= Directions =
Look for the word "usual" in the entries and copy each line where it appears.

(Stored dataset items)
--- START ---

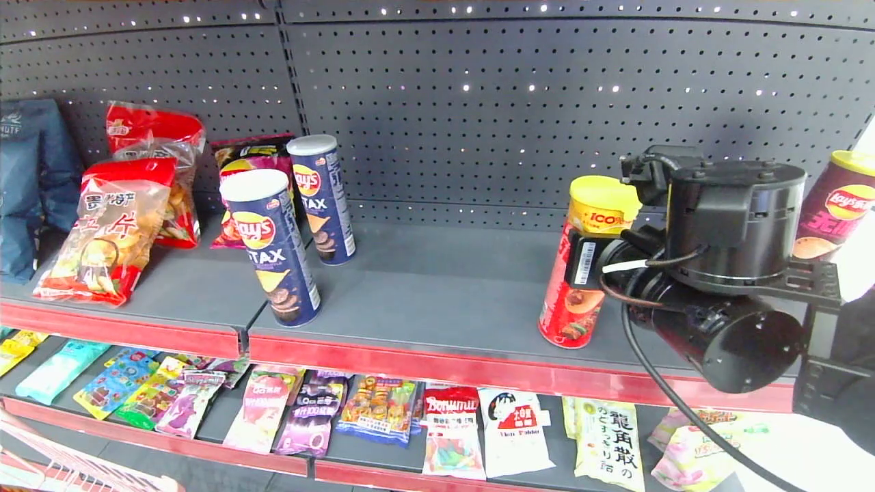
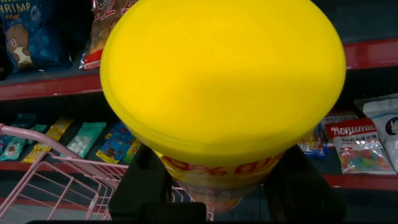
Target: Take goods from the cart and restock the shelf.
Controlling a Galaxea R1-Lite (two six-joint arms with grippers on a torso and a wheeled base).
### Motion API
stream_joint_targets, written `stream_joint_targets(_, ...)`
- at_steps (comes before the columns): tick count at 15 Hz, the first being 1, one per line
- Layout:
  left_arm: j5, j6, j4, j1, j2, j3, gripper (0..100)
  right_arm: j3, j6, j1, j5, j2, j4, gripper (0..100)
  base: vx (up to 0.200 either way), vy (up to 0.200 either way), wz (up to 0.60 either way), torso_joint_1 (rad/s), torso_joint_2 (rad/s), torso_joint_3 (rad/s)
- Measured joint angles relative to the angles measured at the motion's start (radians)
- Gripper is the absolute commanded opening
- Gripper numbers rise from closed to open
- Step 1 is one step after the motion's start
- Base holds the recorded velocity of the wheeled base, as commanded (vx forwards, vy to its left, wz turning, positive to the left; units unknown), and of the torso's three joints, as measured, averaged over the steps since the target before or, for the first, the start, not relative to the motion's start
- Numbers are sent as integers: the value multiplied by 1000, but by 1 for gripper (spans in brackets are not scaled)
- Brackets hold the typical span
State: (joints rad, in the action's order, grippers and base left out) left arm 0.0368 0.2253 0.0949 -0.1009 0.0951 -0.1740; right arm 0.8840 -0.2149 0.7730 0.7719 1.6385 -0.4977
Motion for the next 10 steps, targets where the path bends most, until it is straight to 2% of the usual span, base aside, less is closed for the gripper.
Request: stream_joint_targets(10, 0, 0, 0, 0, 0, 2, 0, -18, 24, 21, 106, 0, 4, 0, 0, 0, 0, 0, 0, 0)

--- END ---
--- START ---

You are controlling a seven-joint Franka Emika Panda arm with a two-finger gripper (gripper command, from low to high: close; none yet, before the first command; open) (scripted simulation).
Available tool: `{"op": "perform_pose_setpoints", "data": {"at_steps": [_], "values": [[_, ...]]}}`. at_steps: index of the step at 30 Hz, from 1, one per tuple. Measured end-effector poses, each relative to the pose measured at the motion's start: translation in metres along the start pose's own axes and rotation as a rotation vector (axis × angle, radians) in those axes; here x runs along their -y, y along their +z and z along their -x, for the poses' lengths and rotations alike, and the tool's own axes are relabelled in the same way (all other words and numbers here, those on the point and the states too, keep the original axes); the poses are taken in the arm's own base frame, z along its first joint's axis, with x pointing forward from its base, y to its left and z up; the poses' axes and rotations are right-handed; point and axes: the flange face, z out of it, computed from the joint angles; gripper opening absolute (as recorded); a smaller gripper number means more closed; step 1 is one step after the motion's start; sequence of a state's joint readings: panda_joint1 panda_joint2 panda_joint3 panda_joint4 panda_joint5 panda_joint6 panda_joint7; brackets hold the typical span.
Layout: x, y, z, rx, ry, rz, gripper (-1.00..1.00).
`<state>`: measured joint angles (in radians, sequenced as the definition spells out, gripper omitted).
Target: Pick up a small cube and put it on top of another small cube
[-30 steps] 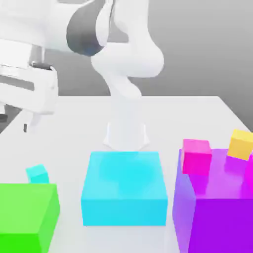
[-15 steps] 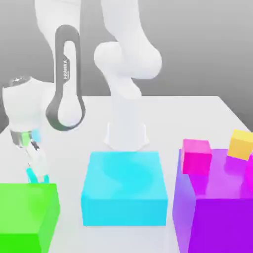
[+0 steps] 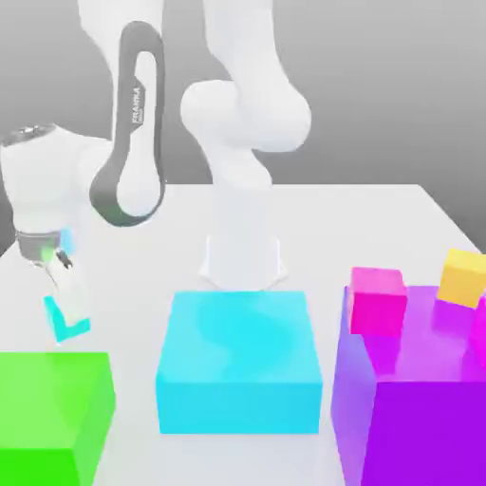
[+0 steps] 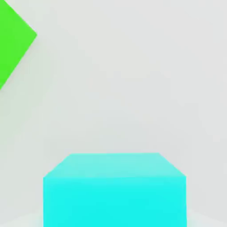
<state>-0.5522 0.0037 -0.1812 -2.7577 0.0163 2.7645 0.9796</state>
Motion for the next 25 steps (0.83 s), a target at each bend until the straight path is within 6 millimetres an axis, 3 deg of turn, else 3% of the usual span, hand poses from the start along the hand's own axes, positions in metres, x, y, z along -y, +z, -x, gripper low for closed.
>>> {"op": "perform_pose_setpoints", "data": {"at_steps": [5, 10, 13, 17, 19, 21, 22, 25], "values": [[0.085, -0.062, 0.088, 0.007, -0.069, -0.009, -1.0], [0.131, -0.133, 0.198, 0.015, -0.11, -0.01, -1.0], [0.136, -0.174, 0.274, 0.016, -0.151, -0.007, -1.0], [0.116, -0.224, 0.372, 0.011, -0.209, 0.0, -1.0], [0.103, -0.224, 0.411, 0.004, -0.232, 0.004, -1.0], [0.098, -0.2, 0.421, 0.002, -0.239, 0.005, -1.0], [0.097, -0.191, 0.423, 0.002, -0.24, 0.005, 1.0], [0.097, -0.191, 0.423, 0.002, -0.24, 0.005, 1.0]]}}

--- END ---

= Solution to the problem =
Motion for the next 10 steps, targets where the path bends most, until it is straight to 2% of the usual span, base aside, less is closed for the gripper.
Motion for the next 25 steps (0.83 s), a target at each bend until the straight path is within 6 millimetres an axis, 3 deg of turn, else 3% of the usual span, hand poses from the start along the hand's own axes, positions in metres, x, y, z along -y, +z, -x, gripper low for closed.

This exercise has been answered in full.